美術館へ続く坂道、タクシーが次々と追い越して行く。今日は最終日。幸いにも招待券のおかげで長い列に並ぶことなく入館した。よーし、今のうちだ。人が少ないうちにしっかり見よう。しかし、刀剣の展示を見るのは初めて。残念ながら勝手がわからない。刀に添えてある説明書きがまた分からない。仕方ないので、見どころのイラストを手立てに、ただじっと眺めている。刀の腹に現れるふしぎな薄雲のような模様を見る。光線の加減で三日月が浮かんで見えた。嬉しい。しばらく眺め続けていると、あら不思議。
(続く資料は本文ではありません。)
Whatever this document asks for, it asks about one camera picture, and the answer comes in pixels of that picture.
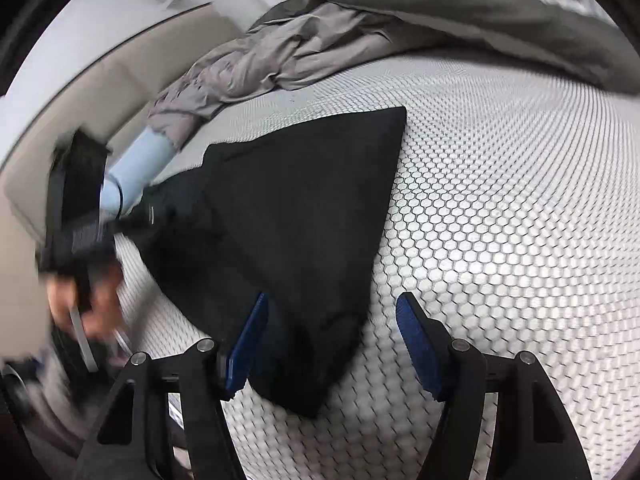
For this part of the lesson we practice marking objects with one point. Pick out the light grey crumpled blanket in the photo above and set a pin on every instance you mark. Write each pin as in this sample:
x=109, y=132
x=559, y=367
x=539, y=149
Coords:
x=250, y=60

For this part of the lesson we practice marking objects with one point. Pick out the white honeycomb bed mat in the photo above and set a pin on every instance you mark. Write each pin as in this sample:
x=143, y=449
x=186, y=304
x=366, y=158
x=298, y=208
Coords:
x=500, y=210

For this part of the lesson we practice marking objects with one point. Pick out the dark grey duvet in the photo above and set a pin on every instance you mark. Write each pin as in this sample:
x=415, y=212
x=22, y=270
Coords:
x=450, y=5

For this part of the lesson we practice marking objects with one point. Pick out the person's left hand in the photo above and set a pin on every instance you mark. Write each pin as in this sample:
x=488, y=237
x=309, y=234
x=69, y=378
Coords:
x=105, y=300

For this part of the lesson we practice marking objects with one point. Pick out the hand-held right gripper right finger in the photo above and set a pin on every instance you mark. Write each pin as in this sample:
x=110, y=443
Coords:
x=420, y=350

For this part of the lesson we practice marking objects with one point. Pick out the beige padded headboard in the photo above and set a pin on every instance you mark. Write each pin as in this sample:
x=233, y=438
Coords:
x=75, y=110

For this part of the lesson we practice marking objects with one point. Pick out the light blue pillow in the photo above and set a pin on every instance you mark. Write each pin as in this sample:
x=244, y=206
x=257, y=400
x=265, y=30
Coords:
x=140, y=160

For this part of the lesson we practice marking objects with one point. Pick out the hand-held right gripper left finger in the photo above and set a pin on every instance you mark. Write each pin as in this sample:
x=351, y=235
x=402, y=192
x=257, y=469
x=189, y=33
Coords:
x=247, y=345

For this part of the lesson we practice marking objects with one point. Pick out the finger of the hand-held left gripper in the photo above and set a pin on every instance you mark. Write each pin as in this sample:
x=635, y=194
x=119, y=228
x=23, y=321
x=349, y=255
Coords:
x=127, y=225

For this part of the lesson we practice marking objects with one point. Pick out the black pants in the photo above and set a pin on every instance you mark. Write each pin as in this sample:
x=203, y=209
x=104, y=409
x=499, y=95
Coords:
x=300, y=210

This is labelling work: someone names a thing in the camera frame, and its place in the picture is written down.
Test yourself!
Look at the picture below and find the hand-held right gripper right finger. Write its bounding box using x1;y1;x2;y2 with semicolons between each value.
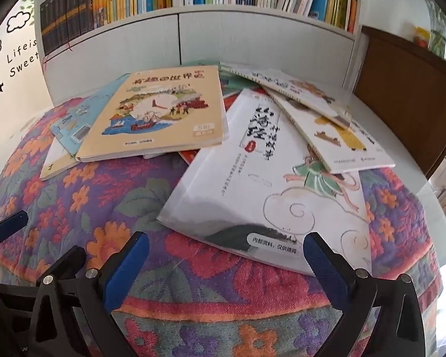
303;232;434;357

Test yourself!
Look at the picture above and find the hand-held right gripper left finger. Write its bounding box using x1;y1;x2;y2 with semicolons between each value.
26;232;151;357

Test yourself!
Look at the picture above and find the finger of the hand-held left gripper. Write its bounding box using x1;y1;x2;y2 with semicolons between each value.
41;245;87;279
0;211;29;246

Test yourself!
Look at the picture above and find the white book mermaid figure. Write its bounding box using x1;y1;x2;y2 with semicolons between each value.
40;137;80;181

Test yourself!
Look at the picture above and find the white book green-dress figure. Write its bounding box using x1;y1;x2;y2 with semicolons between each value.
157;88;373;276

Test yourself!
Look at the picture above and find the white book yellow-robed figure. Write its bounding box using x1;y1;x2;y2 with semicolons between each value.
271;89;396;174

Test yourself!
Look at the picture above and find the light blue illustrated book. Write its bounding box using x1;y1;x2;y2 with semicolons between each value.
50;74;131;157

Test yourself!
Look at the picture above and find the beige book ship illustration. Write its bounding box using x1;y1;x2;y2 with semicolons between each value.
75;64;229;163

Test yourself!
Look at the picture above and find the white book orange figure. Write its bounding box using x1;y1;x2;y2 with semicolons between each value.
219;63;357;131

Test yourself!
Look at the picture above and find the floral blanket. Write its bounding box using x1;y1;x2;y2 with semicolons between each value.
0;97;445;357

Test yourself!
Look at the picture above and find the brown wooden cabinet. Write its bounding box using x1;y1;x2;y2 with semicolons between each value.
353;26;446;179

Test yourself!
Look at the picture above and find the white bookshelf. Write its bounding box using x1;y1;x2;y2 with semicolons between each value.
33;0;365;108

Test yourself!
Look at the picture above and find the vase with green plant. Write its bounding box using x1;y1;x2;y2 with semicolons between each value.
412;0;446;60

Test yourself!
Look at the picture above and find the black lettering wall decal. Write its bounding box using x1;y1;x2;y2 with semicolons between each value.
5;41;41;79

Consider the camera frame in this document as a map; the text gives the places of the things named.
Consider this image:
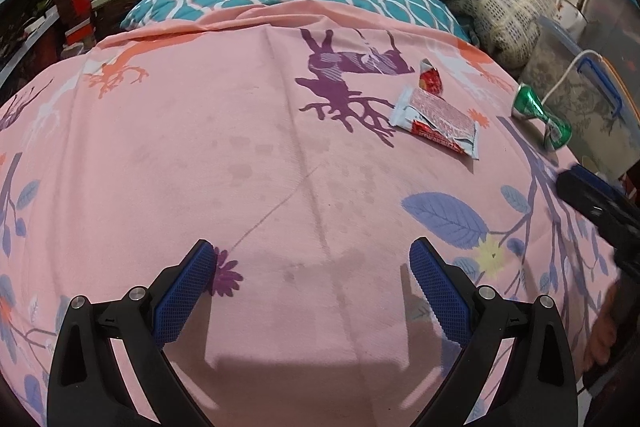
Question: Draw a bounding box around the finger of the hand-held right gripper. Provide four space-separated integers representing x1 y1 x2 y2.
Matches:
572 165 640 220
557 171 621 220

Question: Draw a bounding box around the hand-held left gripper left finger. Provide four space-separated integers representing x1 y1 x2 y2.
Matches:
46 238 221 427

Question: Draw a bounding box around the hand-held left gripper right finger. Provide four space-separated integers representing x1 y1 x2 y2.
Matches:
409 237 576 427

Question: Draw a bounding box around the clear plastic storage bin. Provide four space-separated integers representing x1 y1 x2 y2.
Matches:
520 14 640 188

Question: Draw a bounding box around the crushed green can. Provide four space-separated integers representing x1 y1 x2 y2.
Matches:
511 83 573 152

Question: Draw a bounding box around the person's right hand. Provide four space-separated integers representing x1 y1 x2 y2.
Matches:
584 279 628 370

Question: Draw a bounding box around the pink floral blanket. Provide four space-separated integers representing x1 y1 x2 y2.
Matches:
0 2 640 427

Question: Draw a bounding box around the red silver wrapper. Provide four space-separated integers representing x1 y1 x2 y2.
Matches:
389 87 482 160

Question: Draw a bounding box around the white enamel mug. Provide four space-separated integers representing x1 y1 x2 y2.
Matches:
552 2 588 42

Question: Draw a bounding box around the large blue translucent container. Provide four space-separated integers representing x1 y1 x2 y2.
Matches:
582 0 640 58

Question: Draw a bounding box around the small red wrapper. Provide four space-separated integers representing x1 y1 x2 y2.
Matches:
417 58 446 96

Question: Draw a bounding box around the beige patterned pillow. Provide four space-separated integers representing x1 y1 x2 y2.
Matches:
416 0 556 68

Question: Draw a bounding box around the grey metal shelf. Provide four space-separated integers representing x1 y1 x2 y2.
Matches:
0 0 71 108

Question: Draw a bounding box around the red bag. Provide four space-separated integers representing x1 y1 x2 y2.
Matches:
59 0 98 52
なんとも言えない気持ちになる。日本刀は、もともとは戦いの道具だったが、やがて平和な時代になり、身分や権威を示すものになった。触っただけで血が出るほど研きあげられた刃をのぞき込んでいるうちに変な妄想が浮かぶ。冷たい刃に熱い血がしたたり落ち、斬られた体からは湯気があがる。手に持つ刀は赤く染まりながらも涼しげに光っている。美術館でお行儀よく並ぶ刀剣たちは本当に綺麗だ。私の妄想などとは全く別世界にいるようだ。初めての日本刀の鑑賞。思いもかけず日本刀たちが饒舌なのに驚いた。また刀を見に行こう。